If you create an FGV to contain an actor's enqueuer, and then call that FGV in multiple actors, you have coupled them.

But that's beside the point.  The connection is peer-to-peer, because Actor A can now send messages to Actor B, where B is neither the caller nor the nested of A.  That would, in fact, be the point of creating the FGV, would it not?  To bypass the tree hierarchy?

A little peer-to-peer is OK, btw, but it adds to overall complexity in the application, because now Actor B can get messages from three actors (its caller, its nested, and Actor A).  It can make the message traffic harder to follow.

And with regards to complicating debugging - how exactly do FGVs effect the complexity?  In this case (a logger), you have a fairly simple execution instance that has to do one thing and one thing only - maintain a list of messages generated by the system.  

An FGV holds shared data, and thus creates a communications back channel in your AF system.  That is one more potential for race conditions.  Just getting a fixed piece of data isn't too bad, at least until someone starts to think they can use the concept to store an enqueuer that they expect will change,or that they can piggyback other data with it.  It's an unnecessary short cut that can lead to real trouble later.

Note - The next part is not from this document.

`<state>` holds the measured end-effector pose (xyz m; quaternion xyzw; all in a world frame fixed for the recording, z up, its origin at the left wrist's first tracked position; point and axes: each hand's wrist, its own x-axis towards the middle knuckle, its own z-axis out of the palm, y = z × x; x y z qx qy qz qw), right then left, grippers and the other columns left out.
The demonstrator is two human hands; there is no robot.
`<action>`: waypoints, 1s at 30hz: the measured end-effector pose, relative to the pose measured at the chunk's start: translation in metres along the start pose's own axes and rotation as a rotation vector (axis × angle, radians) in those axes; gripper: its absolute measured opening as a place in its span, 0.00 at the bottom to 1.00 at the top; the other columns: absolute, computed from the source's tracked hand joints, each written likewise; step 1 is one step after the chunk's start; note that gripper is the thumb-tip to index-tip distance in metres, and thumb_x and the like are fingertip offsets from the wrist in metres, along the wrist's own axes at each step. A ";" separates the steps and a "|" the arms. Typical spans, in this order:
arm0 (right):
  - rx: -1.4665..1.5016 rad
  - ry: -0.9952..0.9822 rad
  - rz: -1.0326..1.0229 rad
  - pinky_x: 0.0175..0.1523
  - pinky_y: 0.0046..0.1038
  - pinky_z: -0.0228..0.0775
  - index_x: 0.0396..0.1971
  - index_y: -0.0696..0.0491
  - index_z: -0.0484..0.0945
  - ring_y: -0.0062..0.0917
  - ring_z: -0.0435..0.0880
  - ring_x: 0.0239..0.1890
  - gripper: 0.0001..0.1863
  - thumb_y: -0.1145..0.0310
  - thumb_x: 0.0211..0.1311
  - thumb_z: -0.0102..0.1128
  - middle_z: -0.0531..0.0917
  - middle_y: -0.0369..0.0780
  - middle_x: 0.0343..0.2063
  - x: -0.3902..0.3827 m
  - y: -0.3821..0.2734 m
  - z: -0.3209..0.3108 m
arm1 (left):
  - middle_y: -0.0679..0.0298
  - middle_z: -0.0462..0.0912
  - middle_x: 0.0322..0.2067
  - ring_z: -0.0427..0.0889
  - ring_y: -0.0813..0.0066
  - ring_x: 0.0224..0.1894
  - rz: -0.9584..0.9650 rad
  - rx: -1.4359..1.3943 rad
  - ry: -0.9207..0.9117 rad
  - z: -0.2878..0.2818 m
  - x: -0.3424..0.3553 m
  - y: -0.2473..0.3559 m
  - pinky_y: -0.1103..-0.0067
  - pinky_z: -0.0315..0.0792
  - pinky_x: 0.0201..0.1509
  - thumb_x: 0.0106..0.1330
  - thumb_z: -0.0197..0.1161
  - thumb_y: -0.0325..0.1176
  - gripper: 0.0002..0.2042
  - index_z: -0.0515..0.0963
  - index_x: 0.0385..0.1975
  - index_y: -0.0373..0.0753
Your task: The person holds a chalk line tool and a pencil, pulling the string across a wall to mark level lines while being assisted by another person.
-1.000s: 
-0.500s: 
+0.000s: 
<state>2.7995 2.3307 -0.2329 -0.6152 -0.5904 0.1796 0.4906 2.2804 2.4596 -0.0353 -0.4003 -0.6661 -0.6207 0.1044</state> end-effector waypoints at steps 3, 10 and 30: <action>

I'm actually not very fond of ESF, except possibly for its original intended use case - an extensible smart reference for instrumentation.  Anything that you can do with ESF you can do with an actor, and actors are data flow safe.  ESF, like most reference-controlled resources, simply is not.
I will disagree with this - my opinion is that, regardless of whether you use the ESF or some other method of implementing IOC, the AF is just the place where you would want to use this.  Anywhere you share a reference amongst multiple application instances (actors) I think that this principle excels.  If you choose to go with an actor, you will have to be very careful about how you launch and close your system otherwise you will end up with a case where the system is trying access a resource that is no longer is available.  

Shared references like ESF are a real problem in systems with high concurrency, because they guarantee either performance issues (when you lock the resource to modify its data) or race conditions (when you copy the data, modify it, and then check it back into the resource - usually to avoid performance issues).  They also breed deadlocks (when two concurrent processes both need the same two resources).  AF reduces these issues because the messaging system protects the data in an actor, and the actor arbitrates how that data is modified.  Wrap your resources in actors, and share actor enqueuers instead.

And if you want to talk about difficult to debug, race conditions in the AF are the definition given the rentrancy of all core AF VIs.

Debugging can be harder in AF.  It's worth your time to unit test your actors individually before adding them to your system.  Also, have you checked out the DETT support in AF?

This is the root of the problem with implementing an AF structure that is not tree-like in nature - who is going to be in charge of the actor that is responsible for logging?  The launching actor will be.  But why?

Who else?  The logger isn't functionally owned by any of the other subsystems in the application.

Why is the logger not waiting for everyone to exit (including the controller) so that nothing is left dangling?

It's a straightforward task to code an AF system to guarantee that a particular actor is the last to shut down, though it gets harder the farther down the tree it is.

Taggart wrote: Sequencing - thanks for helping me to clarify that. My situation falls more into 2.  If you want the actor to step through a series of steps, and you don't want those steps interrupted, offload the sequence into a helper loop. My problem is I would like to able to abort the process if necessary.  I guess I'd just have to implement some sort of communication mechanism between the MHL and the helper loop to interrupt the helper loop.

Offload the sequencer, and have one of its steps be "Abort".  You can (and should) store the sequencer's queue in your actor's private data.  You can send an "abort" message from any actor method, and you can send a "stop" or kill the queue to stop the sequencer.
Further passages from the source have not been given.